My grandmother was an orphan. She grew up as the youngest of four sisters, and at five she started working the fields, the stretch of dry land her family left behind, to gain her living in this world. And, she did that for the rest of her life, with a sense of predetermination and limited opportunities. She married young too, but to her, that was her only way out of a struggle to see the morning of every next day.


She told me once that her only options were “work till you die,” or “die not doing anything,” as if the fate played a cruel joke on her and forced her to just two ways of living she saw no escape out of. She knew hunger, pain, war, and on seldom occasion happiness. But, for me, what she called joy were just some mere moments of respite. Yet, if life gave her all the reasons to be bitter, she was my definition of kindness, my ever-smiling, always-good-hearted shero. And I was her definition of hope, of life that can get better, of opportunities that she could live, through me.


I guess when she found my cigarettes a part of her hope died, a small chip that broke of her otherwise perfect image of me. She stood there and then crushed them in her fist and tossed them away.


“What’s the meaning of this? Why are you throwing your life away so easily?” she asked.


I must have muttered a swear, ‘cause her eyes betrayed disappointment. Then she told me about how every action I take has a consequence down the line.


“Remember,” she said, “what you answer right now might change your life forever.”



Regret. I hate it. As if life is constantly yelling: You’re too late! I hate feeling regretful. I hate feeling like I missed the chance to act, react, and do something.

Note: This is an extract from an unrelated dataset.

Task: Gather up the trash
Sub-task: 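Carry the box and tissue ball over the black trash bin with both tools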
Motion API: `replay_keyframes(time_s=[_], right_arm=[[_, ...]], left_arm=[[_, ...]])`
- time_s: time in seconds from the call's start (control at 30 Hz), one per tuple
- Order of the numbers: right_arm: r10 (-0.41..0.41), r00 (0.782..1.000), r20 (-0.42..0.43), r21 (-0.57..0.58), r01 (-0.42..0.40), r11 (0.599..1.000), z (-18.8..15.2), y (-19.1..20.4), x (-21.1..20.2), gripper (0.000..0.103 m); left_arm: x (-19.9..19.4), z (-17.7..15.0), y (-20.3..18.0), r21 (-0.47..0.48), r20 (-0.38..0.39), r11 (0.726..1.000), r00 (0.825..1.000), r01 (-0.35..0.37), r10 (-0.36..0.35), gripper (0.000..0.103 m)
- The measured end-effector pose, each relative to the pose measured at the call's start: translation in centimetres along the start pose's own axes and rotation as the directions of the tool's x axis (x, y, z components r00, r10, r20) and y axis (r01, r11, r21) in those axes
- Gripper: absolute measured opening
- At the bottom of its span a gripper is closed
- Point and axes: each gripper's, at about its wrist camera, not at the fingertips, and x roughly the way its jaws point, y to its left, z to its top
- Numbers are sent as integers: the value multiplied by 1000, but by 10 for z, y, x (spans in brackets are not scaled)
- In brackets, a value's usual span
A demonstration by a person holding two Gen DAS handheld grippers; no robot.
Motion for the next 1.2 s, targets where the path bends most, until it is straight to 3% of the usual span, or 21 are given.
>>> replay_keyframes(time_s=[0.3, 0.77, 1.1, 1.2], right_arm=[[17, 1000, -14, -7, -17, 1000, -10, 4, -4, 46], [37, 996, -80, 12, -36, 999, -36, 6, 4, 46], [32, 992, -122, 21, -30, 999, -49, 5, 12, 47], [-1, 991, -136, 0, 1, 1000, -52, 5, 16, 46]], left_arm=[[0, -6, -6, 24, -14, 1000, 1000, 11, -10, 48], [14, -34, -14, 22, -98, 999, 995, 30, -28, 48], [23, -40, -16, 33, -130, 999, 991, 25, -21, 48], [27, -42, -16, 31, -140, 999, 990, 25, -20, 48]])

Anything.


“I HATE EVERYTHING ABOUT YOU!” were the last words I told my grandmother before she died. And looking at her as she laid down in her final sleep, her hair nicely tressed, I felt small and utterly remorseful.

The trouble with regret is that it pushes you in corners where potential futures gather - all the could-haves and would-haves. The trouble with regret is that it carries with it two persistent escorts – guilt and sorrow, and they pound your heart’s door ready to take over. And now I live with them as constant companions, torturers that even the most sincere “I’m… sorry!” is not capable of shaking off.